Exactly the lines below from the line with "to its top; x" through the line with "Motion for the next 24" must make up the answer, both ends included and pictures left out.

START EXERCISE INPUT

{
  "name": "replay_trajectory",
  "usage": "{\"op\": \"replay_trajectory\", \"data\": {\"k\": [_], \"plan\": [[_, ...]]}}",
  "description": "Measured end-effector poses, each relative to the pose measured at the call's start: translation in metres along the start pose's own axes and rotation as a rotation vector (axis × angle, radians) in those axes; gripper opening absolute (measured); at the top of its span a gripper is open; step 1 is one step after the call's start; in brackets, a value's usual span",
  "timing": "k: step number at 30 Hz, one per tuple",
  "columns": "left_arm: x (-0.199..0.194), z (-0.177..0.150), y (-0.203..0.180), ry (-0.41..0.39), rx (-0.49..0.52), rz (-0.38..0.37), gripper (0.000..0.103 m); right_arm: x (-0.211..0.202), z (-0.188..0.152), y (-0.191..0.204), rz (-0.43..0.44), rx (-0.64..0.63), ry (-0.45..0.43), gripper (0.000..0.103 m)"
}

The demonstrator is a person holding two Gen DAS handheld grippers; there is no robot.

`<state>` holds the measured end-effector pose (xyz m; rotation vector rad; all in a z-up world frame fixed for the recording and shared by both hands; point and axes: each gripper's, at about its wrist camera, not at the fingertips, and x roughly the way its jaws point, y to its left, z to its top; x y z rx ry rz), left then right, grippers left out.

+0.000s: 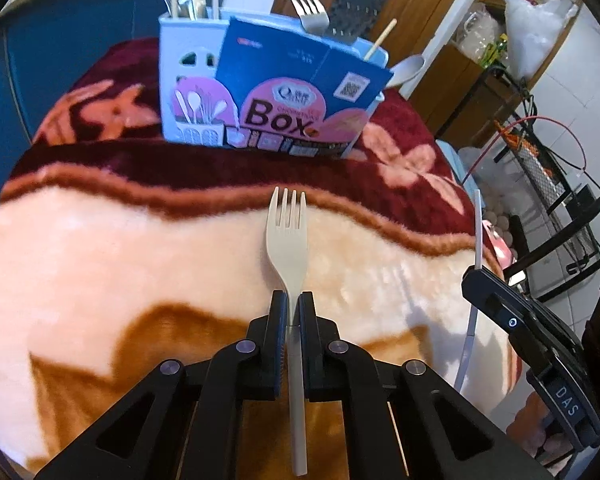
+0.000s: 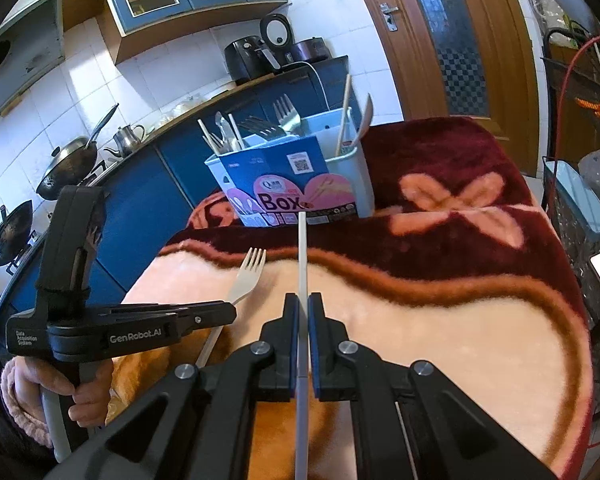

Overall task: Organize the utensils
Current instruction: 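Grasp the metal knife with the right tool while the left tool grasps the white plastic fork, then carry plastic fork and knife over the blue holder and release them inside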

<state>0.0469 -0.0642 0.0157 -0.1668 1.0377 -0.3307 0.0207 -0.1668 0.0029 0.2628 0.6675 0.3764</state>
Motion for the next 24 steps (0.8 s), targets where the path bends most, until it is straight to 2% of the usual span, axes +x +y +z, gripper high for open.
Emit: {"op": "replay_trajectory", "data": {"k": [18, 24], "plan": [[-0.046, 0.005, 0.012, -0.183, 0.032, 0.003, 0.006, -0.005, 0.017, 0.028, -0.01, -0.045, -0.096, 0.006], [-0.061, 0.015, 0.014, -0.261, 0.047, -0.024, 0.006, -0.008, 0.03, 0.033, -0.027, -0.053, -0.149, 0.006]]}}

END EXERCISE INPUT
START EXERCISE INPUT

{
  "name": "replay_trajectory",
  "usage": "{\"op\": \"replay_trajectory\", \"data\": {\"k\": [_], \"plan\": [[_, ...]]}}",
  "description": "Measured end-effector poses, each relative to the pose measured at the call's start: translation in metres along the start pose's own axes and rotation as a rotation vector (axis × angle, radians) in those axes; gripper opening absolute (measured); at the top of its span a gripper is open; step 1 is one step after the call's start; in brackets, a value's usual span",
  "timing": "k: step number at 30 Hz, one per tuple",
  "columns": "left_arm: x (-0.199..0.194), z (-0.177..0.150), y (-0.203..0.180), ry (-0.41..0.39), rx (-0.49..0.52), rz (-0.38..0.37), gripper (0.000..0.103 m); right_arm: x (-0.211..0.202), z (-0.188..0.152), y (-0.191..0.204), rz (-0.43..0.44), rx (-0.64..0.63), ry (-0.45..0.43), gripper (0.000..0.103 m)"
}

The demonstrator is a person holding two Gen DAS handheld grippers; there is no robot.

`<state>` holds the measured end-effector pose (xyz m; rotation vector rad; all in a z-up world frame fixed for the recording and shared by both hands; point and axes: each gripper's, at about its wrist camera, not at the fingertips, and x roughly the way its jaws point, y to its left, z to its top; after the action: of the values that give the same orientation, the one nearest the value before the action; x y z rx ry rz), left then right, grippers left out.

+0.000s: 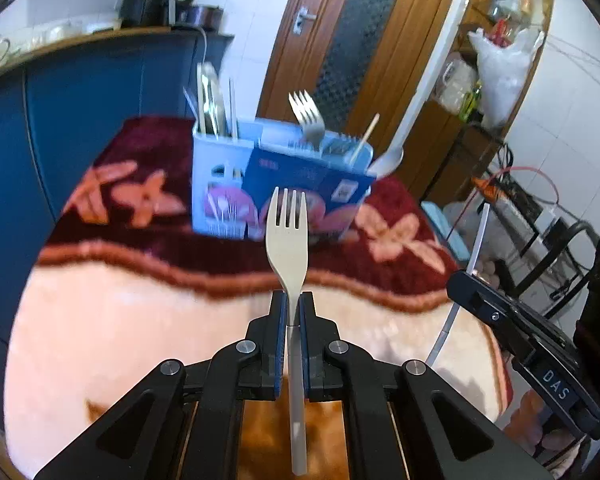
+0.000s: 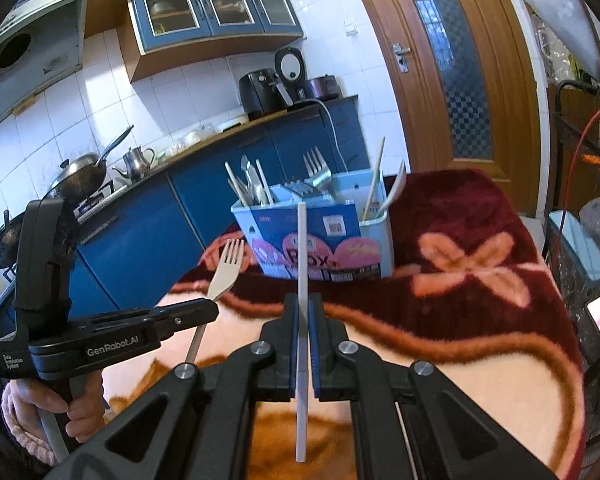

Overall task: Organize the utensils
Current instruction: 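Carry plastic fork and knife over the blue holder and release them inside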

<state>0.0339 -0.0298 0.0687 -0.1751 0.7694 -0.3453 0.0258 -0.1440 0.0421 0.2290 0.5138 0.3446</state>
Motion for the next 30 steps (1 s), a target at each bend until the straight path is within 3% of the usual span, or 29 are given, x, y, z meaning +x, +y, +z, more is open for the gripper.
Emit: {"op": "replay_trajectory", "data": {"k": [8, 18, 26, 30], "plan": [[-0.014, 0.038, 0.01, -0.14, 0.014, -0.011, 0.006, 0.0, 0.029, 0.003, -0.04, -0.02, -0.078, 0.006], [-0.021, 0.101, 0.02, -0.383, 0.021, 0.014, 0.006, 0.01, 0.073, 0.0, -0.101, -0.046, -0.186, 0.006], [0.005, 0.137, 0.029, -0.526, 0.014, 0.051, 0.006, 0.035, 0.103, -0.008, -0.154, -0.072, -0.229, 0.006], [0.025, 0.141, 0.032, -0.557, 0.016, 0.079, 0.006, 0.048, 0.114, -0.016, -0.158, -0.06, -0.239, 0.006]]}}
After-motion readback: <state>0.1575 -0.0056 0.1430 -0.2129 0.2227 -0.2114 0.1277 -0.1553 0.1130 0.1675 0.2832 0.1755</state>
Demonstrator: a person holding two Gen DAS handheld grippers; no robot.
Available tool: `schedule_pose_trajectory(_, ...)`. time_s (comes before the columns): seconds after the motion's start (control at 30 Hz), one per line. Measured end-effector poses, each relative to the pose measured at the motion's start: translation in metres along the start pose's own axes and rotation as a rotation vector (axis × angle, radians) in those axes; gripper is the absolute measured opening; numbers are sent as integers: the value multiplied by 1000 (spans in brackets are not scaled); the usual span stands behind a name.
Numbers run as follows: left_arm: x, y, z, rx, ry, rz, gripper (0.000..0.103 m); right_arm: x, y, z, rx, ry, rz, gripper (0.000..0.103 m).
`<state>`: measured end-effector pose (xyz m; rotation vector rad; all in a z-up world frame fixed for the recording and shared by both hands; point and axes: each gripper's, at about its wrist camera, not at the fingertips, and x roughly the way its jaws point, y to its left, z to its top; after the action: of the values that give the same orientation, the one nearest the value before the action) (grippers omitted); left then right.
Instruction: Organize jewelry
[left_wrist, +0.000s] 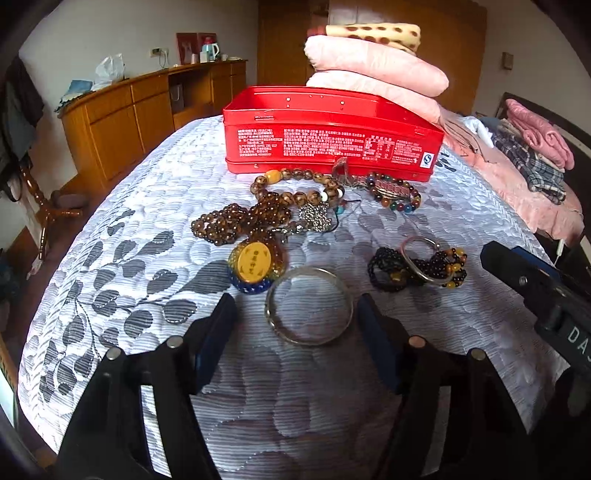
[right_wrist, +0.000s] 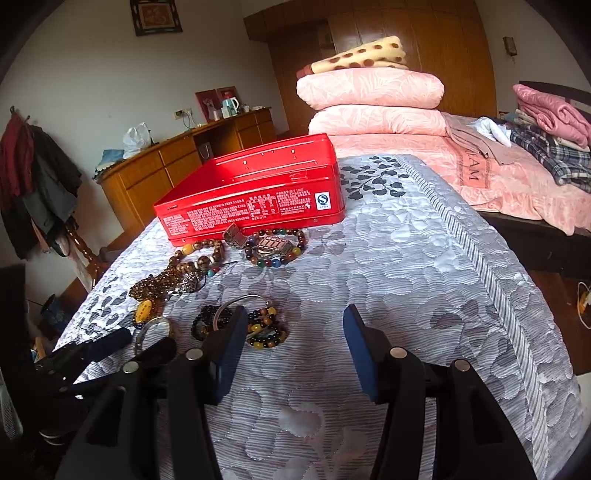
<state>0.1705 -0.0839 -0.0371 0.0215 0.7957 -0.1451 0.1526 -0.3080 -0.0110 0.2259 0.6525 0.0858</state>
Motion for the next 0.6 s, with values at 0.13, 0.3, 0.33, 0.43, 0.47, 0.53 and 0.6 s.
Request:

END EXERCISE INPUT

■ OUTPUT OF THE TASK
`<state>` holds the measured end-effector pose (xyz m; rotation vector rad; all in a z-up world frame fixed for the recording and shared by both hands; point and axes: each gripper's, at about its wrist camera, not at the fingertips, and x roughly the way its jaws point, y to its left, z to its top; x y z rx ry rz), left then right, grippers left out.

+0.000s: 
+0.000s: 

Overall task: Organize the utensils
Current instruction: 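Grasp the metal knife with the right tool while the left tool grasps the white plastic fork, then carry plastic fork and knife over the blue holder and release them inside
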
<state>0.0469 -0.0642 0.0157 -0.1668 1.0377 -0.3307 0.0207 -0.1668 0.0029 0.2628 0.6675 0.3764</state>
Motion for the next 24 steps (0.8 s), targets where the path bends most, until it is straight to 2% of the usual span, axes +x +y +z, gripper high for open.

Nothing else is required for this exercise.